Comparing Parkinson's Disease Dysarthria and Aging Speech using Articulation Kinematics

Authors:

A. Gómez-Rodellar, D. Palacios-Alonso, J. Mekyska, A. Álvarez-Marquina and P. Gómez-Vilda

Abstract: Speech is being considered a pervasive and costless means to detect and monitor neurodegenerative disease progression. Many different approaches have been reported to differentiate normative subject speech from neurodegenerative patient speech. Most of them are focussed on statistical pattern recognition approaches to improve detection results on a baseline, considering only patient speech and normative controls. The definition of a normative control is not well established in itself, usually being subjects free of any pathology aligned in the same age range as patients.
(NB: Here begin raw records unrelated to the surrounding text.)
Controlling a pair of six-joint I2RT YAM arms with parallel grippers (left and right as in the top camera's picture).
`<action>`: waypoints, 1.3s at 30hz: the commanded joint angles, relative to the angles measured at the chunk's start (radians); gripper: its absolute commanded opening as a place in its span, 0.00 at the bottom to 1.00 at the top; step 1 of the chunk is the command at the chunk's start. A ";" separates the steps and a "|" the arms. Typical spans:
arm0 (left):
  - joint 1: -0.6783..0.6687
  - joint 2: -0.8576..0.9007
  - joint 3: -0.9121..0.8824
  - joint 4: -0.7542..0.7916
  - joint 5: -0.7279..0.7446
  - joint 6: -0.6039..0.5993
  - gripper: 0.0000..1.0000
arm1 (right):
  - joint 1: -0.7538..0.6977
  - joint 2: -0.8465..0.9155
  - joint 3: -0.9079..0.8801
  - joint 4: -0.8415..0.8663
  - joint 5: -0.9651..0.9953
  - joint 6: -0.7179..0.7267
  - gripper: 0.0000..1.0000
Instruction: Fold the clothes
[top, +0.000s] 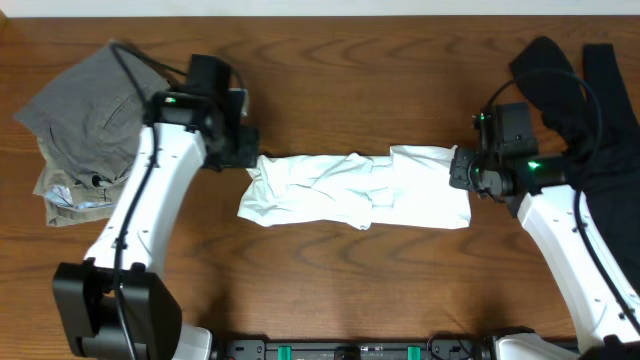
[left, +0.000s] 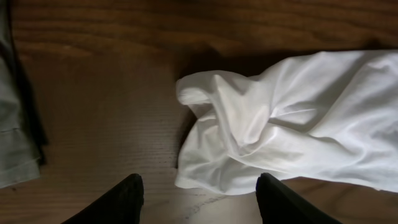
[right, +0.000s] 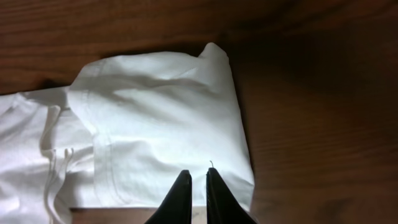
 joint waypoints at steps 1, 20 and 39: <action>0.037 0.018 -0.026 -0.006 0.117 0.069 0.61 | -0.005 0.008 0.003 -0.016 -0.007 -0.019 0.09; 0.061 0.342 -0.074 0.043 0.229 0.154 0.63 | -0.005 0.010 0.001 -0.037 -0.007 -0.019 0.15; 0.108 0.392 -0.072 -0.011 0.266 0.100 0.06 | -0.005 0.010 0.001 -0.037 -0.007 -0.019 0.16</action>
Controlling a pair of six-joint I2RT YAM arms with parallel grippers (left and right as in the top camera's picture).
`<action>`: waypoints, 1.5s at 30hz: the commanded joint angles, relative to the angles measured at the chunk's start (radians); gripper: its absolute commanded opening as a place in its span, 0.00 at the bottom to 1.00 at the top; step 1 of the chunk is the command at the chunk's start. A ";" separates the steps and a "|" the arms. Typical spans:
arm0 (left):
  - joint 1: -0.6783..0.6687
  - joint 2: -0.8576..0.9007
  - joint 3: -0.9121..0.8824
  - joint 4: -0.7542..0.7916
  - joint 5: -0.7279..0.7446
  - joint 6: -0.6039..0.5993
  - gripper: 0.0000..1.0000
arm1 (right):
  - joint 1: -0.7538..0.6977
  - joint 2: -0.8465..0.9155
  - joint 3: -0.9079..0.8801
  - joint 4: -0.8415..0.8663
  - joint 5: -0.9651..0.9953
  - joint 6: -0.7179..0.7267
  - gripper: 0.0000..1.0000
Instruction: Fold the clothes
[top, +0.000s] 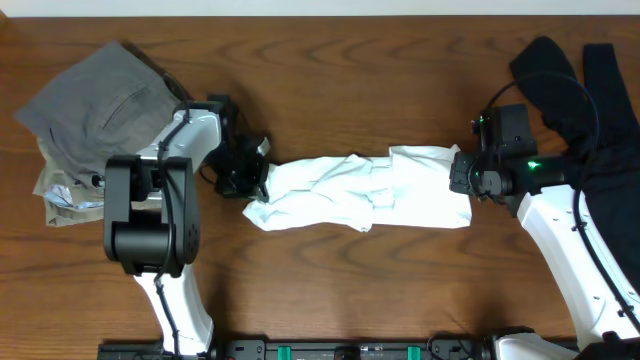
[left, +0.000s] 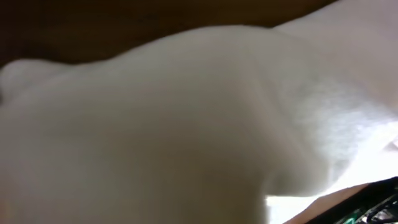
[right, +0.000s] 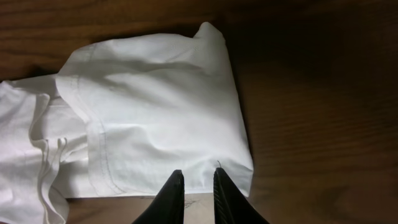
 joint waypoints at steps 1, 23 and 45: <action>0.050 -0.042 -0.002 -0.019 -0.077 -0.045 0.06 | -0.005 0.001 0.001 -0.002 -0.003 -0.013 0.16; 0.238 -0.292 0.173 -0.080 -0.171 -0.181 0.06 | -0.005 0.005 0.001 -0.023 -0.003 -0.013 0.16; -0.252 -0.303 0.188 -0.116 -0.111 -0.356 0.06 | -0.004 0.005 0.001 -0.080 -0.011 -0.012 0.16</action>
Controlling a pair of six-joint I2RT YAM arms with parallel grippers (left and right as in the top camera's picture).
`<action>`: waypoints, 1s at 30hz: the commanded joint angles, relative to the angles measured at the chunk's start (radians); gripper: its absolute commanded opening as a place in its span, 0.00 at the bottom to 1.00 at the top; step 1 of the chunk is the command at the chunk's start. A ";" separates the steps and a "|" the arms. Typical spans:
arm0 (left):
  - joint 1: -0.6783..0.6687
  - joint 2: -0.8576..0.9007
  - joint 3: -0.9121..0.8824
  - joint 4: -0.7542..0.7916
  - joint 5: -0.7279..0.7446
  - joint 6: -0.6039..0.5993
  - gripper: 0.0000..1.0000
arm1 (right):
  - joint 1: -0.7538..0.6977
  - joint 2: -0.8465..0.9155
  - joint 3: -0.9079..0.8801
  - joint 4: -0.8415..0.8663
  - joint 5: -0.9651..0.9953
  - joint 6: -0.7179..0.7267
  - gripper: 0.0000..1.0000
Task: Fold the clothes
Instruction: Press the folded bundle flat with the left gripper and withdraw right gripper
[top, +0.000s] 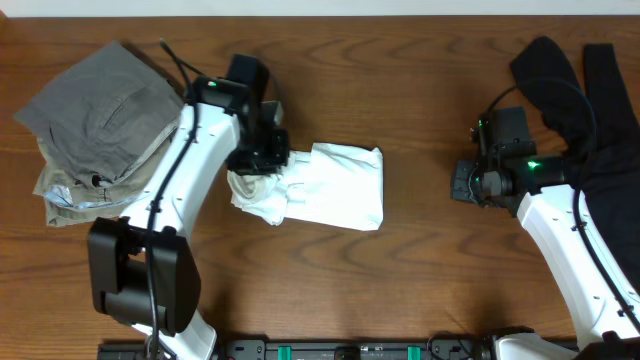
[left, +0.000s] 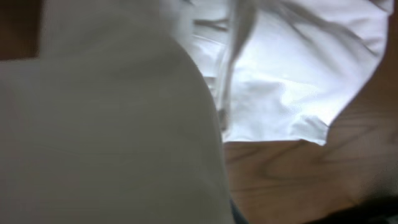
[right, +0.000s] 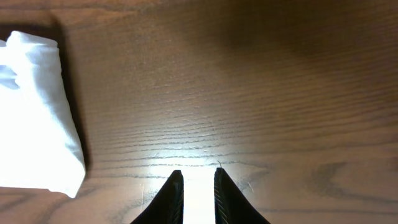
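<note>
A white garment lies crumpled left of the table's middle, its left end bunched up. My left gripper sits on that bunched end. In the left wrist view, white cloth fills the frame right up to the lens and hides the fingers, so it looks shut on the cloth. My right gripper hovers over bare wood well to the right of the garment. Its jaws stand slightly apart with nothing between them, and the garment's right edge shows at the far left of that view.
A pile of grey folded clothes sits at the back left. Black clothes lie heaped at the back right, behind my right arm. The brown wooden table shows between the garment and my right gripper.
The garment is shorter and further left: its right end, which lay under my right gripper, now ends near the middle. My left gripper is slightly further back and right. The right gripper has stayed put.
First the garment lay stretched out, with my left gripper open above its left end and the right shut on its right end. Then both grippers stood off the ends. Then the left was down on the left end. Now the garment is drawn leftward and bunched.
</note>
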 joint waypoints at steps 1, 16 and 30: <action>-0.044 -0.031 0.022 0.017 0.082 -0.046 0.06 | -0.004 0.004 0.001 -0.008 -0.004 -0.012 0.16; -0.123 -0.033 0.022 0.210 0.346 -0.050 0.06 | 0.002 0.105 -0.011 0.006 -0.004 -0.012 0.15; -0.241 -0.029 0.022 0.275 0.216 -0.050 0.22 | 0.050 0.200 -0.011 0.056 -0.011 -0.012 0.13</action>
But one question which is not taken into account is the effects of aging in healthy controls, as usually neurodegenerative diseases may include mostly patients affected by certain effects, as dysphonia or dysarthria, as a consequence of aging. The present research introduces a methodology based on information theory to compare the effects produced by aging dysarthria with those due to Parkinson’s Disease, using the statistical distribution of speech articulation kinematics as a marker. On the one hand, it may be concluded that articulation kinematics is substantially different for PD and HC with respect to normative subjects. On the other hand, this does not seem to be the case between PD and HC subjects, as these subsets may share some dysarthric features which may be contributed more by aging than by neuromotor degeneration. This differentiation problem needs to be evaluated as well in the case of phonation features, otherwise there will not be full guarantee in using phonation features to assess neuromotor degeneration. In this sense new methodologies have to be designed to distinguish neurodegenerative from aging speech granting better guarantees.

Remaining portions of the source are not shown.